■ Directions
Write out the whole listing exactly; no images belong in it.

----------

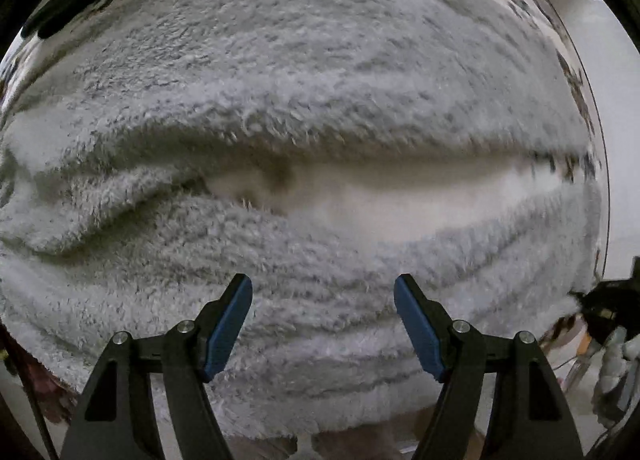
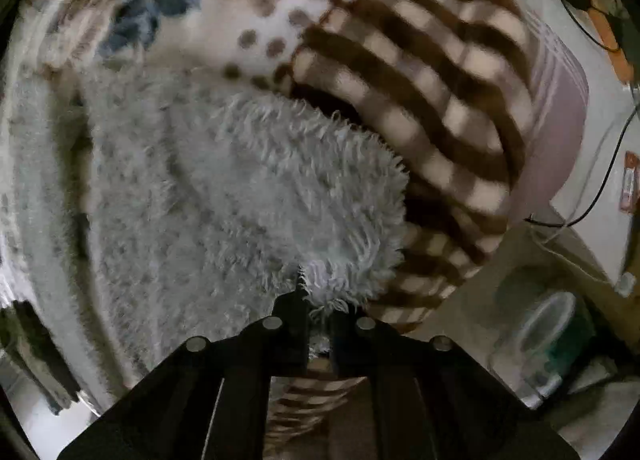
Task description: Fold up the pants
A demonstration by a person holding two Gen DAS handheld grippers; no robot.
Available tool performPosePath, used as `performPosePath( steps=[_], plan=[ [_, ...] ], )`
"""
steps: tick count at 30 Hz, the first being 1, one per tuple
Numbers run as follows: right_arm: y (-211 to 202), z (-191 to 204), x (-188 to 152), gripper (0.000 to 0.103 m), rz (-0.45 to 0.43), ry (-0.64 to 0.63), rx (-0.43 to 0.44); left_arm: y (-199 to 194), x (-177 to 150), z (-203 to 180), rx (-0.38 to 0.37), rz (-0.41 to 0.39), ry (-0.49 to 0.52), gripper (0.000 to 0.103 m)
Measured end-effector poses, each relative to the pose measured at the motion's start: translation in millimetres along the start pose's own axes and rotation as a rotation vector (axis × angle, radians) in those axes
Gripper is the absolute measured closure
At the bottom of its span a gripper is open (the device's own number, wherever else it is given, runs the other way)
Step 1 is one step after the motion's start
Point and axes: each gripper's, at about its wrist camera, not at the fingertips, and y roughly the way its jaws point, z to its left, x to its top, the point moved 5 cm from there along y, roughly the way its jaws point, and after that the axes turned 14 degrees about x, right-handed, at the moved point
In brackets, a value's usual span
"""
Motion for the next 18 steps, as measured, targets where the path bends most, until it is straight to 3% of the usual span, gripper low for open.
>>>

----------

■ Answer
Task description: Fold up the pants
A demonstration by a person holding two Gen DAS handheld grippers; no robot.
Available tool performPosePath, used as `performPosePath( steps=[_], plan=[ [_, ...] ], )`
"""
steps: tick count at 30 Hz, the first being 1, one per tuple
Numbers run as follows: right_arm: y (-211 to 202), z (-191 to 204), x (-188 to 152), gripper (0.000 to 0.103 m), rz (-0.45 to 0.43), ry (-0.64 to 0.63), rx (-0.43 to 0.44); left_arm: y (-199 to 194), x (-177 to 150), z (-203 to 180), rx (-0.38 to 0.37), rz (-0.41 to 0.39), ry (-0.49 to 0.52), gripper (0.000 to 0.103 m)
Measured end-effector poses, each relative to the pose measured at the motion's start: translation in millimetres along the start pose's own axes and rotation as a rotation vector (axis × angle, radians) in those axes
Gripper is the absolute measured closure
At the bottom of its span a gripper is open (the device's own number, wherever else it is given, runs the other way)
Step 1 is one step after the motion's start
Point and axes: each gripper's, at about its wrist camera, not at the fingertips, and y roughly the way its jaws point, z to its left, x to its top, the point moved 5 cm from there along y, roughly the way its jaws point, and after that the axes turned 14 degrees about x, right-handed, at the moved point
In brackets, a value's usual span
"""
Motion for the next 18 steps, as measured, targets where the path bends most, until it is straight to 3% of the usual span, gripper low for open.
>>>

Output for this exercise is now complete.